Research & Papers

[D] Is language modeling fundamentally token-level or sequence-level?

A viral Reddit discussion questions if next-token prediction is fundamentally flawed for training AI.

Deep Dive

A technical debate is going viral on Reddit's Machine Learning community, questioning a foundational assumption in AI: is language modeling about predicting the next token, or generating coherent sequences? User 36845277's post highlights a core tension. During pretraining, models like GPT-4 and Llama 3 are trained with a token-level cross-entropy loss, which calculates the sum of -log P(next token | previous tokens) divided by the total number of tokens. However, during the alignment phase—such as Reinforcement Learning from Human Feedback (RLHF) or methods like GRPO—rewards are assigned to entire sequences, not individual tokens. This creates a fundamental mismatch in how the model learns.
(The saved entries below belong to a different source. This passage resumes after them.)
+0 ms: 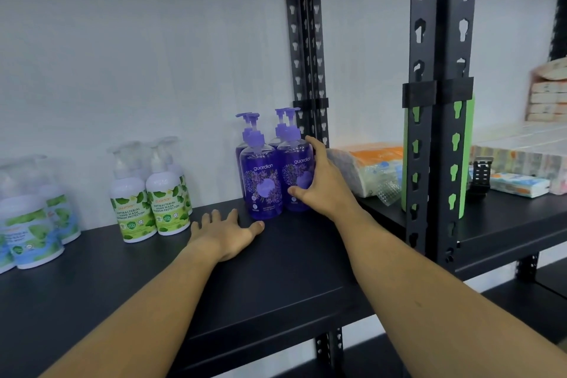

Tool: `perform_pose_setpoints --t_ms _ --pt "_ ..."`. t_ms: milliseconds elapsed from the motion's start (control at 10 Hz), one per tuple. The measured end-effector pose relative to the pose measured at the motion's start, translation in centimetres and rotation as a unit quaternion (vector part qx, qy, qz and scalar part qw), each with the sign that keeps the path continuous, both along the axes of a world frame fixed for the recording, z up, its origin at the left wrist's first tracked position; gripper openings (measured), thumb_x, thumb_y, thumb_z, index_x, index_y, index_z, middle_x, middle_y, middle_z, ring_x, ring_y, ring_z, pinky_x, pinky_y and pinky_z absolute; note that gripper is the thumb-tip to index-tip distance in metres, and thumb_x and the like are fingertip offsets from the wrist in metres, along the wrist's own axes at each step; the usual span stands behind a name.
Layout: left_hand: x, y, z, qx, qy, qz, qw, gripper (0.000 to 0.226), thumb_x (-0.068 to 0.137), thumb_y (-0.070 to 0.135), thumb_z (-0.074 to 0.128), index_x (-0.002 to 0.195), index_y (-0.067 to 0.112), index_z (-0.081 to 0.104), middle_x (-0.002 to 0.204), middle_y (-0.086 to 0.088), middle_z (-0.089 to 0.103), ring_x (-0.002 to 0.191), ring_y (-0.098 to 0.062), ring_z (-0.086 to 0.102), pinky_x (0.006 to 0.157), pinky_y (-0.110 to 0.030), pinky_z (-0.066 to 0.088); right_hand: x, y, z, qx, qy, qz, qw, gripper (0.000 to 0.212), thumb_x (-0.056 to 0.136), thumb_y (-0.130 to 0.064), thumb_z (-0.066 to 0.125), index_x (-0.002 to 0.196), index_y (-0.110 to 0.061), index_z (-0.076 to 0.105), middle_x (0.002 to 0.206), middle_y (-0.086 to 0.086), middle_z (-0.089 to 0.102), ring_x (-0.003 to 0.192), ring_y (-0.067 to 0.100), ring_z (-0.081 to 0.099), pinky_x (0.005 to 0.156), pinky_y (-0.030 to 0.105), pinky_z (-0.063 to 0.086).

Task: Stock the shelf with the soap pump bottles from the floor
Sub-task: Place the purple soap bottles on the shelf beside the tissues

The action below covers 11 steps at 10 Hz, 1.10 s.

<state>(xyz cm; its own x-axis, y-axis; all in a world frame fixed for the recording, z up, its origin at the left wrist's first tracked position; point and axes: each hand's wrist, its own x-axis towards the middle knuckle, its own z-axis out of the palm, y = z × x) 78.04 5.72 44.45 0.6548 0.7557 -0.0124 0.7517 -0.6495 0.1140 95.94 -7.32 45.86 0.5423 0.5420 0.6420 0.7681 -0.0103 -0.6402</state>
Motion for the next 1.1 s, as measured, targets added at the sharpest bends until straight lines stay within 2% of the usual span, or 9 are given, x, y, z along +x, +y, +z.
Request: perform_pose_setpoints --t_ms 200,500,700,800,900,1000,1100 --pt "-0.1 -0.1 0.1 0.002 -0.002 -0.001 1.0 0.09 0.088 0.081 0.023 0.159 0.027 0.01 0.166 -0.014 0.003 0.153 -0.032 0.0 0.123 -0.05 0.004 0.1 -0.1 -0.2 -0.002 0.005 0.006 1.0 0.106 0.071 -0.023 0.081 0.148 -0.048 0.014 0.138 -0.004 0.055 0.12 0.015 0.058 0.104 0.044 0.049" --pt "-0.1 -0.1 0.1 -0.001 -0.001 -0.001 1.0 0.09 0.088 0.081 0.023 0.159 0.027 0.01 0.166 -0.015 0.003 0.153 -0.033 0.0 0.123 -0.05 0.004 0.1 -0.2 -0.1 -0.001 -0.005 -0.011 1.0 0.105 0.068 -0.027 0.084 0.144 -0.051 0.017 0.13 -0.005 0.06 0.115 0.015 0.061 0.101 0.045 0.052" --pt "-0.2 -0.1 0.2 -0.003 -0.005 -0.001 1.0 0.09 0.089 0.081 0.024 0.159 0.027 0.01 0.166 -0.015 0.002 0.153 -0.033 0.0 0.123 -0.05 0.003 0.2 -0.2 0.0 -0.002 0.005 -0.013 1.0 0.106 0.067 -0.026 0.085 0.145 -0.05 0.018 0.133 -0.006 0.059 0.119 0.015 0.059 0.102 0.046 0.051" --pt "-0.4 -0.5 0.3 -0.003 -0.009 -0.001 1.0 0.09 0.089 0.08 0.025 0.16 0.025 0.011 0.166 -0.014 0.003 0.153 -0.032 0.001 0.123 -0.05 0.004 -0.2 -0.3 -0.2 0.0 0.054 -0.009 0.998 0.111 0.067 -0.025 0.087 0.148 -0.047 0.014 0.137 -0.007 0.056 0.126 0.014 0.055 0.108 0.046 0.047" --pt "-0.6 -0.9 0.4 -0.001 -0.02 -0.001 1.0 0.087 0.092 0.076 0.027 0.159 0.023 0.014 0.166 -0.014 0.007 0.153 -0.032 0.003 0.123 -0.049 0.006 -0.9 -0.8 -0.5 -0.023 0.083 -0.033 0.996 0.114 0.068 -0.037 0.085 0.153 -0.042 0.007 0.154 -0.002 0.04 0.139 0.019 0.042 0.113 0.049 0.04" --pt "-0.9 -1.2 0.7 0.008 -0.03 0.001 1.0 0.084 0.094 0.072 0.028 0.158 0.02 0.017 0.165 -0.014 0.012 0.152 -0.032 0.009 0.122 -0.049 0.01 -1.6 -1.7 -0.4 -0.061 0.06 -0.068 0.994 0.103 0.08 -0.041 0.078 0.157 -0.025 0.011 0.16 0.004 0.03 0.143 0.025 0.036 0.114 0.045 0.037" --pt "-1.8 -2.6 0.9 0.017 -0.042 -0.005 0.999 0.077 0.097 0.066 0.031 0.156 0.016 0.024 0.163 -0.015 0.02 0.149 -0.035 0.019 0.12 -0.048 0.019 -2.9 -3.3 -0.4 -0.168 0.037 -0.097 0.98 0.09 0.089 -0.051 0.066 0.156 -0.016 0.017 0.157 0.014 0.031 0.139 0.037 0.039 0.109 0.05 0.04"
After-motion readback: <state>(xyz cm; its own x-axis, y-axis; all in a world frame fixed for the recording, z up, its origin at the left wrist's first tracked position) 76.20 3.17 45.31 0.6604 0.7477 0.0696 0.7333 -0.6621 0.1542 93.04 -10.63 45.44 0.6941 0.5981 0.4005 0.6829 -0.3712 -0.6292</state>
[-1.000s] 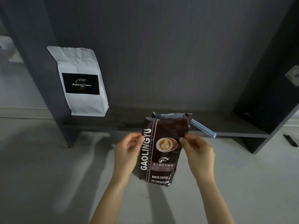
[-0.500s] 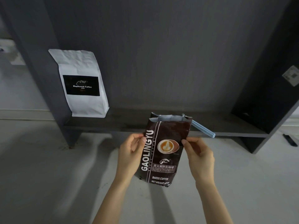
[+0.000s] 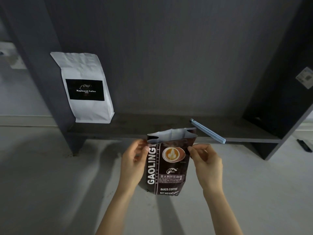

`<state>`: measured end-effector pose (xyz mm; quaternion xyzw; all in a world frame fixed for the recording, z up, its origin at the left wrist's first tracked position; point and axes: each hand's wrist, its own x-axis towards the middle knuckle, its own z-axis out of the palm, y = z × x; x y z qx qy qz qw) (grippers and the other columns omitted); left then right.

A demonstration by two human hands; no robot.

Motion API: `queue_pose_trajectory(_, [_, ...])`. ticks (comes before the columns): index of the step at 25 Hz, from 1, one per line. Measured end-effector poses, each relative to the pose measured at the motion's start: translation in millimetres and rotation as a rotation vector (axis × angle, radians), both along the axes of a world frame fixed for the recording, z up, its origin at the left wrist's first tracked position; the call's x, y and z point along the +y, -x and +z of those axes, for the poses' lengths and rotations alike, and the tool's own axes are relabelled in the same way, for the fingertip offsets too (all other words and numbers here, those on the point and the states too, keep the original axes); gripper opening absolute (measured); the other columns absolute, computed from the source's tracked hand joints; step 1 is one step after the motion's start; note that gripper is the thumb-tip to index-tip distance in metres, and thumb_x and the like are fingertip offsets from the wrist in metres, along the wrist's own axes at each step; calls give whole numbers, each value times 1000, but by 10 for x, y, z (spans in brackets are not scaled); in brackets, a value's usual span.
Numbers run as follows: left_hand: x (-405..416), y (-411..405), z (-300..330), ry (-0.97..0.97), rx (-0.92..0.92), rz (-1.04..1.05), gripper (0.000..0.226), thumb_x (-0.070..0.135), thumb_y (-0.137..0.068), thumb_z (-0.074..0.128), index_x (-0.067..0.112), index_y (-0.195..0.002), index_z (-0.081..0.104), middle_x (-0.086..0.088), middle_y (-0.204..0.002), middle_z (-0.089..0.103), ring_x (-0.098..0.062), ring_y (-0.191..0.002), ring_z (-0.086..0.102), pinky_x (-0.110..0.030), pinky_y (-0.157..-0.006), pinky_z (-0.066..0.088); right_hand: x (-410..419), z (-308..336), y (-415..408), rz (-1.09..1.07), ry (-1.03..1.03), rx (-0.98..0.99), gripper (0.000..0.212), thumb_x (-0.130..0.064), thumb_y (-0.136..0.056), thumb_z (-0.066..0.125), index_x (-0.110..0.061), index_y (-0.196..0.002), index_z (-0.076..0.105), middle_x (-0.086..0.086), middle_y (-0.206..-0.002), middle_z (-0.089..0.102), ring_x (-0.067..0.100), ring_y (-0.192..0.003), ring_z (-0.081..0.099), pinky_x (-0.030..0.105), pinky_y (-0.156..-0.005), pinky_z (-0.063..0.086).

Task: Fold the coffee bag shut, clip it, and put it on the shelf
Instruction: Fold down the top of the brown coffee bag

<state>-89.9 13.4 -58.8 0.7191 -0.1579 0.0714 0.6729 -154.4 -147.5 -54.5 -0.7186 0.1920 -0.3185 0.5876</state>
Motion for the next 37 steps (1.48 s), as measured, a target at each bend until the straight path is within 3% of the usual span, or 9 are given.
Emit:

This discrepancy has real-world implications. The post suggests problems like repetitive outputs might stem from models being optimized for myopic, token-by-token prediction rather than holistic sequence quality. It cites research like "Long Horizon Temperature Scaling" (Shih et al., 2023), which argues standard token-level temperature scaling during sampling is short-sighted and proposes methods for more sequence-aware generation. The discussion seeks to unify these perspectives, asking if a sequence-level view during pretraining could lead to better base models and what the most principled framing for language truly is.

Key Points
  • Core Tension Identified: Pretraining uses token-level loss (sum of -log P(next token)), while alignment (RLHF/GRPO) uses sequence-level rewards.
  • Potential Flaw: This mismatch may cause model issues like repetition, as models aren't trained to optimize for full sequence coherence.
  • Research Cited: Work like Long Horizon Temperature Scaling (Shih et al., 2023) attempts to correct 'myopic' token-level sampling.

Why It Matters

Challenging this core assumption could lead to more coherent AI models and new, more principled training methodologies.